L’HASHTAG #INSTAPOET
raccoglie su Instagram 2,5 milioni di post in più lingue: immagini di versi, spesso scritti a macchina o in grafie liceali. Ma anche versi di poeti canonizzati. Un fenomeno ignorato dalla critica, in cui anche molti poeti non si riconoscono. Negli Stati Uniti sono entrati in classifica instapoets come Rupi Kaur (@rupikaur_, 1,4 milioni di follower e 500 mila copie vendute) o Lang Leav (368mila follower, 300 mila copie e le sorelle Kardashian tra i fan). In Italia la definizione di “poeta social” mette insieme Guido Catalano, che però batteva i primi versi su una macchina per scrivere, e Franco Arminio, classe ‘60 (di cui scrive Iacopo Gori a pag. 94) con lo YouTuber Francesco Sole, 25 anni e 2 milioni di like. Il suo Ti voglio bene (# poesie, sic, prima postate e poi edite da Mondadori) è per qualche critico “il libro più brutto del millennio”, ma piace a molti. Arminio ha venduto oltre 15 mila copie del suo Cedi la strada agli alberi. I libri di Catalano viaggiano a 30 mila ciascuno, e i
suoi reading riempiono locali come il milanese Alcatraz.
«Negli ultimi tre anni», stima Catalano, poeta da almeno venti, «c’è una rinascita dell’interesse per la poesia. Una parte la fanno i social. Creano comunità; aiutano a scoprire se vicino a te c’è un reading; facilitano le scoperte casuali». E per chi le poesie le scrive è un nuovo modo di diffonderle, anche in forma acustica (come fa il poeta Lello Voce, le cui letture sono in streaming su Spotify). «Non abbiamo un distributore né un ufficio stampa, siamo in due-tre librerie, vendiamo soprattutto online», racconta Francesca Genti, fondatrice insieme all’amica Manuela Dago della piccolissima casa editrice Sartoria Utopia: solo poesia, solo libri rilegati a mano, solo micro-tirature. Ma migliaia di condivisioni. «Molta gente ci scopre così. Però non tutta la poesia può stare su Facebook. I trovatori del Medioevo dividevano cantar leu e
cantar tost, la poesia lieve dalla poesia ermetica. Ebbene, i social sono perfetti per il cantar leu, ma sono anche un mix di porcherie e meraviglie».
NON È STRANO, QUINDI, CHE MOLTI POETI LI DISERTINO.
«Un posto dove bisogna essere sempre presenti, come Facebook, non è giusto per la poesia», spiega Donalisio. Con due soci ha fondato Nervi edizioni, operazione in controtendenza: carta di cotone, caratteri in piombo. «E autori che scegliamo solo all’unanimità. In due anni ne abbiamo pubblicati tre. Sui social siamo quasi assenti. Di rado i poeti molto produttivi diventano poi classici; un libro si fa in dieci anni. Deve sedimentare. Se posti una poesia al giorno, come fai?»

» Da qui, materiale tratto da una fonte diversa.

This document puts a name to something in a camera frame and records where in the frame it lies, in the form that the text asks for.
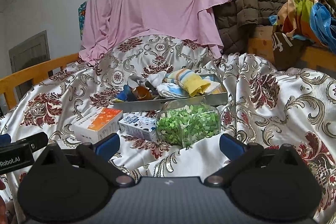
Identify orange fabric band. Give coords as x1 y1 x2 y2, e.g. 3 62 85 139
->
131 86 153 101

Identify striped yellow cuff sock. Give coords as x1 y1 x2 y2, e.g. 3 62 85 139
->
163 68 211 97

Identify white blue patterned sock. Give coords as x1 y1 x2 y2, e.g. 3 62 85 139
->
157 83 189 98

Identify white fluffy sock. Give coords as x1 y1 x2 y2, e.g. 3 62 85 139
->
204 76 223 95

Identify grey sock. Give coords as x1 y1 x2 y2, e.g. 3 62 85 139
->
127 75 155 90

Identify white satin cloth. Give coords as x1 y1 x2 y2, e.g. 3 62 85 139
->
147 71 167 88

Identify person left hand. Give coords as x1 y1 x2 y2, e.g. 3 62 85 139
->
0 180 8 224

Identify white orange medicine box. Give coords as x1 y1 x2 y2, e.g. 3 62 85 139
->
73 107 123 144

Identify blue white small box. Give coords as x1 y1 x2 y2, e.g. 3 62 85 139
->
119 114 158 141

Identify floral satin bedspread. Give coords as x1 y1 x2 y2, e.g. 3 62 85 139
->
1 35 335 223

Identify clear box of green bits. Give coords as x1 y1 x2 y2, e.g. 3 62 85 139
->
156 97 221 148

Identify grey tray with cartoon picture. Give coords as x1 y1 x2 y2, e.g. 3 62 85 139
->
112 74 228 113

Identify grey door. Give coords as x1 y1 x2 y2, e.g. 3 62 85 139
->
8 29 51 98

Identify brown bag with white letters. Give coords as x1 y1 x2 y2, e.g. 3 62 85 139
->
272 32 304 71

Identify brown quilted jacket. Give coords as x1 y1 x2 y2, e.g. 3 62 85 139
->
213 0 287 55

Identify colourful clothes pile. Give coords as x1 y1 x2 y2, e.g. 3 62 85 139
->
269 0 335 53

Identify wooden bed rail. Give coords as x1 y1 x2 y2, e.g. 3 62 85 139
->
0 53 79 110

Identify wooden bed frame right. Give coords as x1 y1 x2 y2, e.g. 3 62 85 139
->
247 26 335 72

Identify colourful wall poster left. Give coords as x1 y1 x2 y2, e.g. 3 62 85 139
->
78 1 87 39

BREVITÀ, EMOZIONE, ESTETICA:
sono ingredienti di molta poesia. E anche di un buon post su Instagram. «Sui social si diffonde molto il “poetese”, un linguaggio in versi senza gusto», continua l’editrice Francesca Genti. Tra i titoli della sua Sartoria Utopia, Il nostro
amore distruggerà il mondo, del torinese Roberto Canella. Per 10 anni ha postato le sue liriche senza firmarle sul suo Tumblr (locusta.tumblr.com). Qualche verso ha avuto una fama virale. A volte i fogli leggeri/ ti
tagliano le dita/ e vedi il sangue/ ma non la ferita (del 1998) è stata condiviso 40 mila volte. «Era un modo di fare uscire il mio lavoro dal cassetto, senza dirlo nemmeno agli amici. “Faccio il poeta” è un’espressione un po’ così», racconta Canella. Ora c’è un nuovo termine, #instapoet. Per chi vuole usarlo, toglie dall’imbarazzo. E spinge a osare.